WHAT TO PRODUCE:
Return the run of lines below that opens with the line containing "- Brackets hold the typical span" and closes with the line containing "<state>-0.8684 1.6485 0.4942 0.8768", keeping each one exact.

EXERCISE DATA:
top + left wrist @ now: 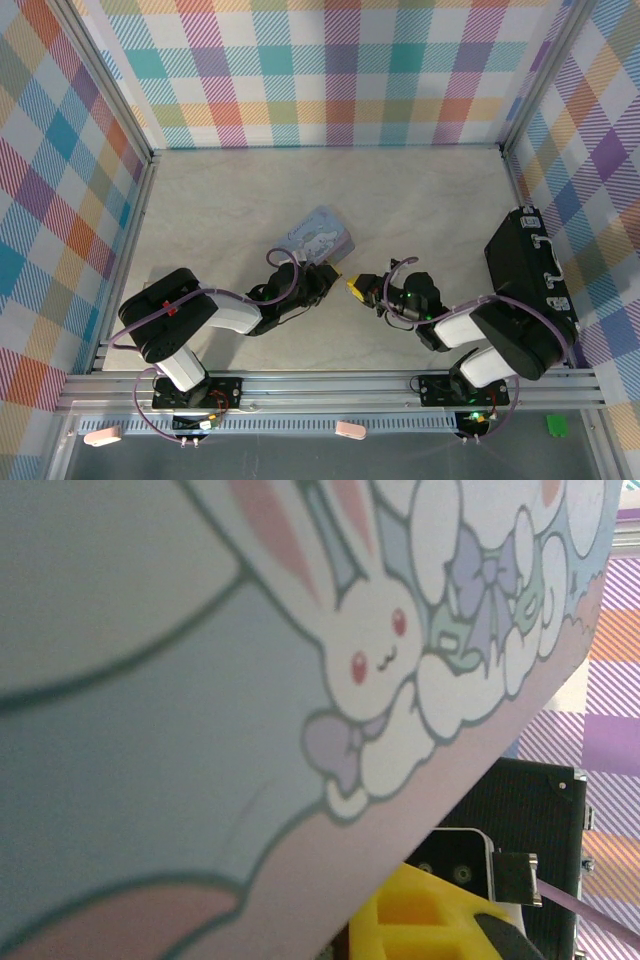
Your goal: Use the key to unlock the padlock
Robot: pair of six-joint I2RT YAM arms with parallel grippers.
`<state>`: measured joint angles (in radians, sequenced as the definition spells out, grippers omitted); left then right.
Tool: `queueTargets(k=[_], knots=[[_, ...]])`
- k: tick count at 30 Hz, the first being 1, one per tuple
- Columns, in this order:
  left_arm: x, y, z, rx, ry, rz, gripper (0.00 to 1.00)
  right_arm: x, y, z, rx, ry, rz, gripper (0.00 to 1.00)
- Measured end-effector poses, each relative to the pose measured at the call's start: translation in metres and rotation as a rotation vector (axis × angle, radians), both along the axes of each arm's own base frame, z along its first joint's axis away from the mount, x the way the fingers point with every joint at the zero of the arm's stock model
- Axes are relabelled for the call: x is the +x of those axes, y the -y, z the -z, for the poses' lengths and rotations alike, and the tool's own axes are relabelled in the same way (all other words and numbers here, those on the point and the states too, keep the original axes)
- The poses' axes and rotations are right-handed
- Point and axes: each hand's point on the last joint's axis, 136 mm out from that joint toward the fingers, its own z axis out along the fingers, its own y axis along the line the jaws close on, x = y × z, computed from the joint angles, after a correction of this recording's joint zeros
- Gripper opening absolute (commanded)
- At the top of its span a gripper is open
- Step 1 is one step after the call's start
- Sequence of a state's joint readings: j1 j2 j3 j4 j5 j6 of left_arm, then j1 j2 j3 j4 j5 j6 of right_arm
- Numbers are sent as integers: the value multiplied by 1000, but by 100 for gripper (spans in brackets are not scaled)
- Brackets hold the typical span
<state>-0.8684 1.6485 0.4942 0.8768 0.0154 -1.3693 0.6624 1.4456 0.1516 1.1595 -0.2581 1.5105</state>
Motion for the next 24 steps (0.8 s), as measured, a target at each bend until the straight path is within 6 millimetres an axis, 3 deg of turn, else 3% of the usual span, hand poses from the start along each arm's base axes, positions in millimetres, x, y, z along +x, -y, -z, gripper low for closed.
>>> queueTargets(k=[9,16,24], knots=[[0,0,0,-1,0,0,2,-2,3,9,-43,-17,1,0],[0,0,0,-1,0,0,2,-1,2,30,-74,-55,-2,0],[0,0,0,-3,-1,-1,2,1,-2,27,-57,-37,-5,0]])
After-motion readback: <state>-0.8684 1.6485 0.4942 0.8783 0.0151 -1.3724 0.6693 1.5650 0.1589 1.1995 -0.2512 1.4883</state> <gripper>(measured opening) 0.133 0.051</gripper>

FINISHED EXERCISE:
- Brackets hold the typical span
<state>-0.8684 1.6485 0.4942 0.8768 0.0154 -1.3693 0.6624 1.4456 0.1516 1.1595 -0.2581 1.5105</state>

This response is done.